Single by the Clash

from the album Black Market Clash
- B-side: "Rockers Galore... UK Tour"
- Released: 8 August 1980
- Recorded: 1 and 2 February 1980
- Studio: Pluto Studios
- Venue: Manchester, England
- Genre: Reggae; dub;
- Length: 4:33
- Label: CBS 8323
- Songwriters: Joe Strummer; Mick Jones;
- Producer: Mikey Dread

The Clash singles chronology
| "Train in Vain" (1980) | "Bankrobber" (1980) | "The Call Up" (1980) |

= Bankrobber =

"Bankrobber" is a song by the English rock band the Clash. The song was not released on any of their studio albums, instead appearing on their compilation Black Market Clash. Upon its 1980 release as a single (initially available in the UK on import only) it peaked at No. 12 on the UK singles chart, and at No. 14 on both the Irish Singles Chart and the New Zealand Singles Chart.

== Music video ==
Don Letts filmed a low-budget video for the song, depicting members of the band recording the song in the studio, interspersed with Clash roadies Baker and Johnny Green wearing bandanas over their faces, performing a bank heist in Lewisham. During the filming, Baker and Green were stopped and questioned by the police, who thought they were genuine. (Note: During the filming for the "Bankrobber" video, Clash roadies Baker and Johnny Green faked a bank job in South London. They were stopped and questioned by the police, who thought they were the real thing.)

==Track listing==
- 7" vinyl
1. "Bankrobber" (The Clash) – 4:36
2. "Rockers Galore... UK Tour" (Mikey Dread) – 4:42

==Personnel==
- Joe Strummer – lead vocal
- Mick Jones – sound effects, guitars
- Paul Simonon – bass
- Topper Headon – drums
- Mick Gallagher – ARP synthesizer, piano
- Mikey Dread – backing vocal, production

==Robber Dub==
"Robber Dub" is the dub version of "Bankrobber". It was to be included in the 12" single for "Bankrobber", but the label decided not to release the 12" single. (Note: "Robber Dub" is a 'Dread at The Controls' version of The Clash's excellent reggae song "Bankrobber". It was to be included on a 12" single titled "Bankrobber", but the label ended up refusing to release a 12" single version. It is a great song, but doesn't quite match "Justice Tonight/Kick It Over".) The song can be found on their 1980 compilation album Black Market Clash, combined with "Bankrobber" as a 6:16 track, and also on the 1994 compilation album Super Black Market Clash, as a 4:42 standalone track.

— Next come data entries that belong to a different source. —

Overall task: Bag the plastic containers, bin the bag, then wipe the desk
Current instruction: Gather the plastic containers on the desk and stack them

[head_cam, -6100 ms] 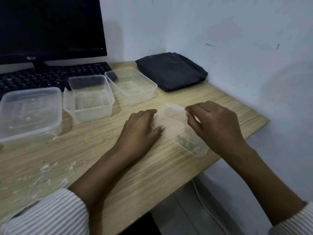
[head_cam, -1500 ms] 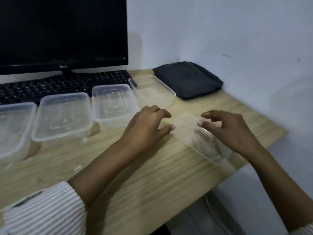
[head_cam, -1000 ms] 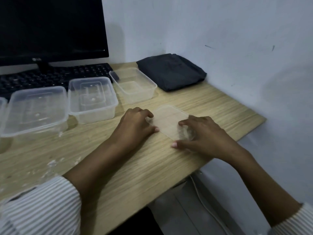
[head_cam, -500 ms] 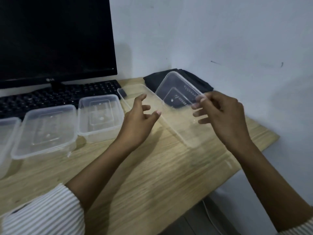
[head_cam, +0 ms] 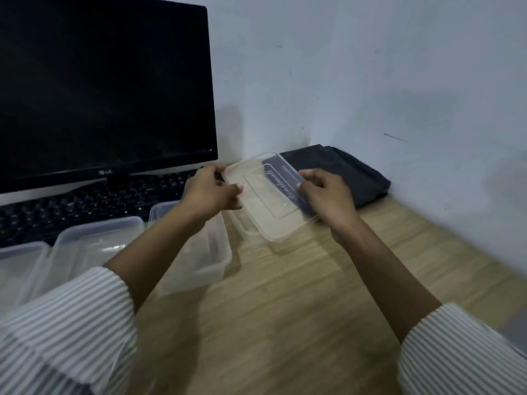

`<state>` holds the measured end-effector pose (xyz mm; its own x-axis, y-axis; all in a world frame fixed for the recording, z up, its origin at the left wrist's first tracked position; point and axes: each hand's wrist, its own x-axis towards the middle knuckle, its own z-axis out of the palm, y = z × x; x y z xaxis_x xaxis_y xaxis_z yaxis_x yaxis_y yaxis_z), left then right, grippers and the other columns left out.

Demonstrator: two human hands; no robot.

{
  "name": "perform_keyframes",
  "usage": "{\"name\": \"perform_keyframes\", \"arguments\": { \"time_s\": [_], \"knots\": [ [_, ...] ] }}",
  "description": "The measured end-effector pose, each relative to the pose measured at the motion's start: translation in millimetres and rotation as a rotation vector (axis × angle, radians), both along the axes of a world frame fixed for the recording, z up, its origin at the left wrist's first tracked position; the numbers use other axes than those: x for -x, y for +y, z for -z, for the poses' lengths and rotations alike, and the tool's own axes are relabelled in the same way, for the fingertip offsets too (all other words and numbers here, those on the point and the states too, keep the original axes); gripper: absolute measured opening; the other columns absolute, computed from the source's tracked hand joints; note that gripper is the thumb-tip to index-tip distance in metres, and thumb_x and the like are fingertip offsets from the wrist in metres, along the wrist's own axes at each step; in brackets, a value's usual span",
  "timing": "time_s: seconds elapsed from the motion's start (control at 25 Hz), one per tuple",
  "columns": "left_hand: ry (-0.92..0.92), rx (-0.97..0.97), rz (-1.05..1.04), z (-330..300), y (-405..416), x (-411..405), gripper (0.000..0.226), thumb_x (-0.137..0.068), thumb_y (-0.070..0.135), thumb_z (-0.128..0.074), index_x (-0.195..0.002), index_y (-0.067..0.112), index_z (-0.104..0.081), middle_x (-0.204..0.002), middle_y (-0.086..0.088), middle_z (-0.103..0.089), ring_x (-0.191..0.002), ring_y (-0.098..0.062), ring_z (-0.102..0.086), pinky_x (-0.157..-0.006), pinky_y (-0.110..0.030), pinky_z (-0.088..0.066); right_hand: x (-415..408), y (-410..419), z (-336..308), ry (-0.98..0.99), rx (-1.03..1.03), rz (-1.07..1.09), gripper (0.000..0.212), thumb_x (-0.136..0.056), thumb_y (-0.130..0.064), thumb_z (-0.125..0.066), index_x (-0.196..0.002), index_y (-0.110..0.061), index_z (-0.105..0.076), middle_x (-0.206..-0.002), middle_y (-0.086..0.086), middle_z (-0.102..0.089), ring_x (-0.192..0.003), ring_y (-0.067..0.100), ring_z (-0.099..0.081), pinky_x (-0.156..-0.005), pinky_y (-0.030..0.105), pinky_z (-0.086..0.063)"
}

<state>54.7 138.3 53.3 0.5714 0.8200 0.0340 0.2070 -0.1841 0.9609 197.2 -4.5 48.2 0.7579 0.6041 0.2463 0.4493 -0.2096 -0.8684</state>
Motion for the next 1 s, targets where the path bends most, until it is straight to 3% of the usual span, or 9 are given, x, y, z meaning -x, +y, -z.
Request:
{"name": "perform_keyframes", "arguments": {
  "time_s": [0.24, 0.44, 0.64, 0.8, 1.0],
  "knots": [
    [0.362, -0.323, -0.034, 1.2, 36.5, -15.8, 0.012, -0.088, 0.021, -0.067, -0.096, 0.014, -0.06, -0.076, 0.001, -0.06, -0.069, -0.011, -0.058, -0.063, -0.026, -0.048, -11.0, 36.5, 20.2, -0.035, 0.104, 0.016, 0.024, -0.092, -0.019, -0.053, -0.109, -0.016, -0.069, -0.096, -0.003, -0.069, -0.093, 0.013, -0.062, -0.081, 0.026, -0.045],
    [0.522, -0.432, -0.024, 5.7, 51.8, -19.0, 0.018, -0.087, 0.028, -0.066, -0.097, 0.013, -0.063, -0.093, -0.005, -0.064, -0.089, -0.022, -0.059, -0.079, -0.036, -0.05, -12.5, 42.3, 36.5, -0.061, 0.167, 0.005, 0.028, -0.094, -0.02, -0.049, -0.116, -0.015, -0.066, -0.103, -0.001, -0.066, -0.096, 0.013, -0.058, -0.081, 0.024, -0.04],
    [0.499, -0.428, -0.031, 12.0, 56.0, -22.2, 0.016, -0.088, 0.027, -0.065, -0.098, 0.015, -0.064, -0.095, -0.004, -0.066, -0.093, -0.022, -0.06, -0.083, -0.036, -0.05, -8.2, 47.2, 45.1, -0.083, 0.208, 0.033, 0.035, -0.094, -0.023, -0.045, -0.124, -0.015, -0.061, -0.116, 0.008, -0.063, -0.107, 0.023, -0.058, -0.091, 0.034, -0.045],
    [0.467, -0.361, 0.021, 15.0, 63.6, -22.2, 0.022, -0.091, 0.026, -0.062, -0.106, 0.011, -0.068, -0.093, -0.003, -0.067, -0.092, -0.019, -0.061, -0.077, -0.03, -0.045, 0.2, 45.3, 44.9, -0.098, 0.22, 0.023, 0.039, -0.097, -0.02, -0.042, -0.132, -0.013, -0.055, -0.116, 0.007, -0.066, -0.107, 0.023, -0.059, -0.088, 0.03, -0.043],
    [0.43, -0.36, -0.004, 17.0, 66.9, -26.0, 0.017, -0.091, 0.025, -0.062, -0.097, 0.011, -0.07, -0.093, -0.001, -0.062, -0.087, -0.015, -0.055, -0.075, -0.029, -0.04, 6.7, 44.1, 42.1, -0.126, 0.262, 0.018, 0.038, -0.098, -0.018, -0.04, -0.133, -0.011, -0.053, -0.127, 0.012, -0.062, -0.116, 0.031, -0.055, -0.093, 0.036, -0.042]
  ]
}}
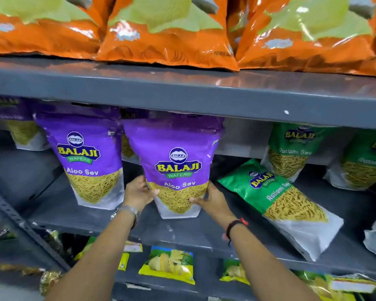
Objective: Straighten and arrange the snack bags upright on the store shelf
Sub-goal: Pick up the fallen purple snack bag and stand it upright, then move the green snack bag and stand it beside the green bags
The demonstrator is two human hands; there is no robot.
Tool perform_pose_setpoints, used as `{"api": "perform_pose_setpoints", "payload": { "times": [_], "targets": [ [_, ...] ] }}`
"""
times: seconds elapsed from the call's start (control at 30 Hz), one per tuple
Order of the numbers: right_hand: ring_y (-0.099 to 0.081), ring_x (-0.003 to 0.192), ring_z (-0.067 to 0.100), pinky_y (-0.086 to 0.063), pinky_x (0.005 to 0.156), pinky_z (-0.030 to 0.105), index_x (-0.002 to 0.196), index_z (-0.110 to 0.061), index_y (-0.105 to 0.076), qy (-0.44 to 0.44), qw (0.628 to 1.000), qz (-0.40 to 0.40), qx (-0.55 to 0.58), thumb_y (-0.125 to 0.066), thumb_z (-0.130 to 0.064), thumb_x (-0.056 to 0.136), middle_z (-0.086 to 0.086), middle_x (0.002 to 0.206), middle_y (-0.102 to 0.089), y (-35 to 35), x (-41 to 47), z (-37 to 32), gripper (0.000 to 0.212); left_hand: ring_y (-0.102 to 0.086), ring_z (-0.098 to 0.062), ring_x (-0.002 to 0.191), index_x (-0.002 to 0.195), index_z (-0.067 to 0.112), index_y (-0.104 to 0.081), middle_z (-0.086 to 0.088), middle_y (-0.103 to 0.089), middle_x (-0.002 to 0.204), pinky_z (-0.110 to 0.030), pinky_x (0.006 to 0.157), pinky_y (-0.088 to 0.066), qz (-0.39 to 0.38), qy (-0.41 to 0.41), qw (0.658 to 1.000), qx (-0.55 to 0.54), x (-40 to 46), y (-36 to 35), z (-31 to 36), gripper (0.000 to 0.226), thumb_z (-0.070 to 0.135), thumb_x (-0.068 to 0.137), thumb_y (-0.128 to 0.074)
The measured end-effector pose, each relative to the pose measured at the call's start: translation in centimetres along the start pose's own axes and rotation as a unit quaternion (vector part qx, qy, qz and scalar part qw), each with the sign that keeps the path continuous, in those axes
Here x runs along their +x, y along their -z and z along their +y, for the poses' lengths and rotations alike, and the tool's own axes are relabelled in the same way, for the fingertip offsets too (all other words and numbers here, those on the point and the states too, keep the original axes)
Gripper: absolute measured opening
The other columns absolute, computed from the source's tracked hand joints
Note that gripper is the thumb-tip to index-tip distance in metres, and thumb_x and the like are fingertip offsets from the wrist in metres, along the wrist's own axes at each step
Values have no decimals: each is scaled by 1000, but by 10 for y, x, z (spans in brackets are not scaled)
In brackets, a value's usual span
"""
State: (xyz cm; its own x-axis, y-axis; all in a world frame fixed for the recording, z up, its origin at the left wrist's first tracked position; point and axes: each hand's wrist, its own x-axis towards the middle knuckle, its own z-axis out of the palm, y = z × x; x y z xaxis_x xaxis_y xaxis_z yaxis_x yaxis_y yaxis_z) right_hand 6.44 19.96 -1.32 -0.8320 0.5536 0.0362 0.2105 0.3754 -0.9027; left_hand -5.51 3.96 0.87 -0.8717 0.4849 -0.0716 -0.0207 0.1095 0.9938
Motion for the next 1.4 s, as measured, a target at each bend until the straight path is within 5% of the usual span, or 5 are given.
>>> {"api": "perform_pose_setpoints", "payload": {
  "times": [0.43, 0.63, 0.77, 0.87, 1.4],
  "targets": [
    [-61, 102, 33, -45, 86, 35, 117, -8, -56, 2, 981, 119, -152, -62, -16, 82, 19, 114, -65, 145, -14, 30, 37, -51, -14, 44, 107, 7, -45, -7, -54, 71, -23, 40, -47, -200, 327, 894, 233, -37, -29, -25, 40, 35, 83, -58],
    [-50, 120, 27, -36, 107, 42, 117, -13, -56, -179, 975, 25, -132, -56, -64, 70, 11, 125, -57, 241, -37, 91, 69, -54, -13, 72, 77, 17, -48, -2, -55, 82, -22, 62, -50, -266, 245, 930, 62, -71, -170, -8, 16, 29, 86, -53],
    [-48, 105, 13, -40, 74, 3, 109, -2, -59, -187, 979, -32, -73, -50, -22, 90, 4, 110, -54, 252, -53, 87, 30, -52, -25, 102, 79, 19, -53, -5, -57, 99, -37, 87, -47, -218, 241, 943, -73, -86, -249, -11, 10, 25, 82, -61],
    [-57, 100, 17, -43, 92, 24, 91, -17, -64, -182, 981, -49, -53, -54, -33, 86, 8, 104, -66, 254, -69, 88, 20, -64, -22, 79, 78, 14, -60, -12, -65, 91, -28, 65, -58, -139, 224, 953, -149, -98, -271, -12, 8, 7, 78, -64],
    [-58, 105, 17, -47, 93, 32, 109, -22, -46, -34, 998, -13, 58, -70, -15, 75, 4, 113, -60, 243, -147, 64, 42, -58, -8, 86, 85, 29, -50, 8, -61, 91, -17, 70, -49, -176, -58, 983, -13, -125, -220, 41, 52, -12, 62, -71]
  ]
}}
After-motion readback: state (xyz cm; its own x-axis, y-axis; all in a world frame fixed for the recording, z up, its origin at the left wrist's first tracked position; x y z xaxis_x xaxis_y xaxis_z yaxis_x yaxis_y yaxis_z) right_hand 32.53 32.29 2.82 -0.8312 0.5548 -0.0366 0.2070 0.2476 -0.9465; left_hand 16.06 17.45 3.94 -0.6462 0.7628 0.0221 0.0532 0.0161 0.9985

==Rockers Galore... UK Tour==
"Rockers Galore... UK Tour" is a reworking of "Bankrobber" with Mikey Dread singing new lyrics about touring with the Clash. It is not "Robber Dub", which lacks the Dread vocal and lyrics. (Note: "Rockers Galore...UK Tour" is a reworking of "Bankrobber" with Mikey Dread singing new lyrics about touring with the Clash. This is not the same track as "Robber Dub" on SUPER BLACK MARKET CLASH, which lacks the Dread vocal and lyrics.) "Rockers Galore" is also featured on their 2006 compilation album Singles Box.

==Appearances==
"Bankrobber" is featured in Guy Ritchie's 2008 film, Rocknrolla. It is sung alternately by the older 'Johnny Quid', portrayed by British actor Toby Kebbell, in his dingy flat, and by the younger 'John Cole' in the company of his cruel stepfather, the London mob boss Lenny Cole.

Ian Brown and Pete Garner, later of the Stone Roses, were in attendance at the studio recording session of this single. According to Brown, having heard a rumour that the Clash were recording in Manchester, he and Garner were walking through the city centre when they overheard Topper Headon playing the drums at the city's Pluto Studios: Headon subsequently emerged from the studio and invited the pair in. The full account of this incident is in John Robb's Stone Roses and the Resurrection of British Pop.

==Cover versions==
Audioweb recorded a rock/reggae cover in 1996 that reached number 19 in the UK Singles Chart.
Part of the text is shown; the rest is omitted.